**Assignment**
Every line of the records below from the line with "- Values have" up to and including the line with "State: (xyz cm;" must be reproduced exactly, and no line outside that range.

#### Study material ####

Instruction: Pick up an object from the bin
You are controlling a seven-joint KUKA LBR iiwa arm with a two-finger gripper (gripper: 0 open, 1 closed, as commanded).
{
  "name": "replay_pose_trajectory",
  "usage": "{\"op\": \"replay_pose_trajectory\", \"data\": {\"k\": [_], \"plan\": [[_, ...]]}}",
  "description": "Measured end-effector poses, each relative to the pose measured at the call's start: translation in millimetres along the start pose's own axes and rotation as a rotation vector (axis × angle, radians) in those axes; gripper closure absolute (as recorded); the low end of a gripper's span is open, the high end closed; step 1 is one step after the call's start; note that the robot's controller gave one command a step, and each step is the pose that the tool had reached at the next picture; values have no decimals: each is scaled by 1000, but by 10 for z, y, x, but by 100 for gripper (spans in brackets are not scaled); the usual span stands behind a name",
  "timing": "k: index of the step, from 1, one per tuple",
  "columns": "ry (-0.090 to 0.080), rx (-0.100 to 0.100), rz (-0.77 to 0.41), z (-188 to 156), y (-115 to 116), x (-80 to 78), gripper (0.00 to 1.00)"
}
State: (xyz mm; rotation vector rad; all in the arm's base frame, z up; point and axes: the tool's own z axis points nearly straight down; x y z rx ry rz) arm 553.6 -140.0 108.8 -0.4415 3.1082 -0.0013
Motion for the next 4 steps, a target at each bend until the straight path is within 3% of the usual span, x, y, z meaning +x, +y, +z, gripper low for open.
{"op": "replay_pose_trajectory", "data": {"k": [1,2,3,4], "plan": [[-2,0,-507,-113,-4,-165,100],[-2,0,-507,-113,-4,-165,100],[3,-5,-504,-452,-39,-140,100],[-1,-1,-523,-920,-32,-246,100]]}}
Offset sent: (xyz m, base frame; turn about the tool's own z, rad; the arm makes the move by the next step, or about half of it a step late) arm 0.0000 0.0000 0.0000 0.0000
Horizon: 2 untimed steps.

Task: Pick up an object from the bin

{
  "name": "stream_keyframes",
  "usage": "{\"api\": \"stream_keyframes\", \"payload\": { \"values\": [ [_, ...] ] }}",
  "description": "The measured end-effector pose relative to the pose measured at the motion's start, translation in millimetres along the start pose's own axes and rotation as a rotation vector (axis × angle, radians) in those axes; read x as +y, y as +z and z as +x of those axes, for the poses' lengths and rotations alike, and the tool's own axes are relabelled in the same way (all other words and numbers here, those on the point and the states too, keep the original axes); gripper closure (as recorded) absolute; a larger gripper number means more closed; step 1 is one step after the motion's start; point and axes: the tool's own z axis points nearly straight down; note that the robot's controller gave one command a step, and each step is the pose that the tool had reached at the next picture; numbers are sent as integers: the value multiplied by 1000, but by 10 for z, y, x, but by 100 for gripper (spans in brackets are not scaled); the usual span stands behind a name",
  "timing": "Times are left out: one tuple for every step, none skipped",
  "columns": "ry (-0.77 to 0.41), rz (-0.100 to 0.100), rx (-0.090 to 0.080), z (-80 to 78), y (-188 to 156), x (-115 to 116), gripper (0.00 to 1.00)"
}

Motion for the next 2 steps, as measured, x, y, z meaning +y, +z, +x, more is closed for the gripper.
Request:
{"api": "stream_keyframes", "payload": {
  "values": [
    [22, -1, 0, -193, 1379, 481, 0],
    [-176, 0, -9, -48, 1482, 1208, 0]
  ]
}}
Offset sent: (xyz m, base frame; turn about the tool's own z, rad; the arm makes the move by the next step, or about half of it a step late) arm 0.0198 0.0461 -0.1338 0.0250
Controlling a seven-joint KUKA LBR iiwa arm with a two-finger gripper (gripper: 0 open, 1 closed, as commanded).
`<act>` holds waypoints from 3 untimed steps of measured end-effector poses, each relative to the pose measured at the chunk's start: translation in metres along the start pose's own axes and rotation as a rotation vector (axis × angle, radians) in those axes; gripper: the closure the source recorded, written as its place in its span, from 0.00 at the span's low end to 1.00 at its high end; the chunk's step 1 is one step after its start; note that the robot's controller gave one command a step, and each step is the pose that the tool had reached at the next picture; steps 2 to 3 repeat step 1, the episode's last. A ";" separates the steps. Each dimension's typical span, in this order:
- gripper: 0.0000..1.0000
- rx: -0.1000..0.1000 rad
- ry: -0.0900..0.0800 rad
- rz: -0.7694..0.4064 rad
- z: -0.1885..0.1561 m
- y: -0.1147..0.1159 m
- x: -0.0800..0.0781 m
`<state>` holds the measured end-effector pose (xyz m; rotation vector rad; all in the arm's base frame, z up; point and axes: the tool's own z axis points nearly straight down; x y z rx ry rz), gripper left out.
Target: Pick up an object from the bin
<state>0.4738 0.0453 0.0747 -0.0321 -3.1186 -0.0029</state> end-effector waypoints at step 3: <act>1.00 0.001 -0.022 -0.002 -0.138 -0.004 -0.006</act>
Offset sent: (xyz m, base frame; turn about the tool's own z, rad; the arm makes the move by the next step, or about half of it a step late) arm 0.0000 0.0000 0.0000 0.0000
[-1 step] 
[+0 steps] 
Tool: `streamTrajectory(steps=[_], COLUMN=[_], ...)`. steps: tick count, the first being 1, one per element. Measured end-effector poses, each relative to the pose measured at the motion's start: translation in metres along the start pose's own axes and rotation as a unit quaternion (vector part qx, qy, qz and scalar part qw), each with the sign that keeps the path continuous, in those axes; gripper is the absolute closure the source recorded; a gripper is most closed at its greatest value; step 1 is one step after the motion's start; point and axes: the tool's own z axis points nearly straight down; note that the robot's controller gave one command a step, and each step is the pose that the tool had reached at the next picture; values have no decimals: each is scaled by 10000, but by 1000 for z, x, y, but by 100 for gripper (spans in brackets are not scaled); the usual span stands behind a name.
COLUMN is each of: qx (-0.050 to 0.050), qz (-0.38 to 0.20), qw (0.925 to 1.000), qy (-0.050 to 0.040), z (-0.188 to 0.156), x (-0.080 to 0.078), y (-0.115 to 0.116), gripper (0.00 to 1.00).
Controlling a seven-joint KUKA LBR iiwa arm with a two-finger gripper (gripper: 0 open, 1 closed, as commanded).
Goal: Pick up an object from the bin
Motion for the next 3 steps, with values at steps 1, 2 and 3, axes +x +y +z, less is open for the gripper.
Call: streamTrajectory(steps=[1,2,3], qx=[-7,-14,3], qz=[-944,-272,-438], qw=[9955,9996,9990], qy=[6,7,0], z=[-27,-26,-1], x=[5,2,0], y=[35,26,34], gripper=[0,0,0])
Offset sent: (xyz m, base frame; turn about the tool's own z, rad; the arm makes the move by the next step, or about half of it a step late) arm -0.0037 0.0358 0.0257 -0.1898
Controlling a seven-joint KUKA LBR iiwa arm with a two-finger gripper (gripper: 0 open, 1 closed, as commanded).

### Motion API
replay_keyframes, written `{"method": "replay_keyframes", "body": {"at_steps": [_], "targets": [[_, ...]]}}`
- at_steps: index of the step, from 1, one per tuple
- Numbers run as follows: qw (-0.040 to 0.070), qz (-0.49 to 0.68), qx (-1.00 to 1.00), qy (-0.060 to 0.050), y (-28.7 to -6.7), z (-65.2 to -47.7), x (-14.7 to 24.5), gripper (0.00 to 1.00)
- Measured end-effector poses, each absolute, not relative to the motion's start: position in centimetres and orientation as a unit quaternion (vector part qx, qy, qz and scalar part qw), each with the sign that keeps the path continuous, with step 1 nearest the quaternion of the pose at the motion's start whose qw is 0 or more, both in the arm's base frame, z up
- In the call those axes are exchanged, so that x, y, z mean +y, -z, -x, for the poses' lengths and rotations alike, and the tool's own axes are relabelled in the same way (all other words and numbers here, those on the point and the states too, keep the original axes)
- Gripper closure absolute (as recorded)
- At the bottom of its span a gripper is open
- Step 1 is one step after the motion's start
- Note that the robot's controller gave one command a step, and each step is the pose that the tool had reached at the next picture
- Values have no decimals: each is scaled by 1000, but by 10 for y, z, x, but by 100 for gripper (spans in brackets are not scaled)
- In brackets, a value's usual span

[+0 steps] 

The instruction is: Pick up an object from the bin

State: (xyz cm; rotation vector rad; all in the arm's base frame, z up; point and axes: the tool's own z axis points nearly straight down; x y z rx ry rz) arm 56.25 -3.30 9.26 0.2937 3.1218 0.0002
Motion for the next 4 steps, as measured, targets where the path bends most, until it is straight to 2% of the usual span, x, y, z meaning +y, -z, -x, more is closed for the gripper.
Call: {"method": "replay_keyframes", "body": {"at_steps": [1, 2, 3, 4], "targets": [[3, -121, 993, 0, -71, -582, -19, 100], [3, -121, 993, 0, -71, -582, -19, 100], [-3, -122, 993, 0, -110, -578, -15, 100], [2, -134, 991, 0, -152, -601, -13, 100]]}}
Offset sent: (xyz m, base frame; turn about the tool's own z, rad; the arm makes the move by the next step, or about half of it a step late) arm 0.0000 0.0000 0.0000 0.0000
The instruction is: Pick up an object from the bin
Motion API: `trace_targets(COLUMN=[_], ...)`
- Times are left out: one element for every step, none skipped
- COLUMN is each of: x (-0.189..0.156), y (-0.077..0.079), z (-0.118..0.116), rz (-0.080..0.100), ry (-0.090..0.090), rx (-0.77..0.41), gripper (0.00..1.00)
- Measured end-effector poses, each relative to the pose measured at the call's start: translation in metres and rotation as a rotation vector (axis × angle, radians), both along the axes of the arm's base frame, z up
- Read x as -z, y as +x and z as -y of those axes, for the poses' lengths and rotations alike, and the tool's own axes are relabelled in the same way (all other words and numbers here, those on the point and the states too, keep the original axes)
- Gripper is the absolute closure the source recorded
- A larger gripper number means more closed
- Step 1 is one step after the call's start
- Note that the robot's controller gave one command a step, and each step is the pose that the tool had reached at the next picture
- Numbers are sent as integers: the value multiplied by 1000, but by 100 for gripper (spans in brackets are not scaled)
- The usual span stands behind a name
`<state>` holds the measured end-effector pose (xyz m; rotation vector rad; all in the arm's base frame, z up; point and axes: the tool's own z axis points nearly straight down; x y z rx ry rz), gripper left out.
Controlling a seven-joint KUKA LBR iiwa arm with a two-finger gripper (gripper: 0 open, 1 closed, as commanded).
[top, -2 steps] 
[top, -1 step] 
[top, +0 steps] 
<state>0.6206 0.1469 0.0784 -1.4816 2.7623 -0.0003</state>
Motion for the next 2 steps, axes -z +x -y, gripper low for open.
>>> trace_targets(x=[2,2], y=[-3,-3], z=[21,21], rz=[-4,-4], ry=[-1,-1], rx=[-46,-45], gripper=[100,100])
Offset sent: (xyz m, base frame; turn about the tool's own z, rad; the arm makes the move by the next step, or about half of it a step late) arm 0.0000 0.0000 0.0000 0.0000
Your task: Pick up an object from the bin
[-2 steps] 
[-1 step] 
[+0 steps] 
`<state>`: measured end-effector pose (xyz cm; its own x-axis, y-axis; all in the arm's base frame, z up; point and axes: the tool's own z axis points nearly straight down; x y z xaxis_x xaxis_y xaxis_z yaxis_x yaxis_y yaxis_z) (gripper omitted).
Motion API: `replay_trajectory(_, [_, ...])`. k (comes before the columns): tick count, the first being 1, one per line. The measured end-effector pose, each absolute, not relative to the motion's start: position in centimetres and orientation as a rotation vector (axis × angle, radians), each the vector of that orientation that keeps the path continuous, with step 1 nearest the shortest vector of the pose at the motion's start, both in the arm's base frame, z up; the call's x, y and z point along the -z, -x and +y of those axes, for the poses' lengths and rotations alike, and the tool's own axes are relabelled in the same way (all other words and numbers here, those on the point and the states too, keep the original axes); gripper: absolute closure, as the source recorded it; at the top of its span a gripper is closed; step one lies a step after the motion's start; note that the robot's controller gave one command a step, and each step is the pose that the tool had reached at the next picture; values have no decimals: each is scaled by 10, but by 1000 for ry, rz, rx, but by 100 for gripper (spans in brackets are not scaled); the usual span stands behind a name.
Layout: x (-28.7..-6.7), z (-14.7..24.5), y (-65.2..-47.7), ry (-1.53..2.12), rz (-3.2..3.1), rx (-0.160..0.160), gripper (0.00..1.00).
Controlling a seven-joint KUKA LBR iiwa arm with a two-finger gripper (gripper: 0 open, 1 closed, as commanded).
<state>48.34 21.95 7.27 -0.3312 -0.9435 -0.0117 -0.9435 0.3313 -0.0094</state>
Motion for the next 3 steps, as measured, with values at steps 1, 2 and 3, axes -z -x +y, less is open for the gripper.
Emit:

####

**Result of the task**
- Values have no decimals: each is scaled by 1000, but by 10 for y, z, x, but by 100 for gripper (spans in brackets are not scaled)
- In brackets, a value's usual span

[+0 steps] 

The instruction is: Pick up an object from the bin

State: (xyz cm; rotation vector rad; all in the arm's base frame, z up; point and axes: the tool's own z axis points nearly straight down; x y z rx ry rz) arm 56.25 -3.30 9.26 0.2937 3.1218 0.0002

For this exercise, nothing more remains to be done.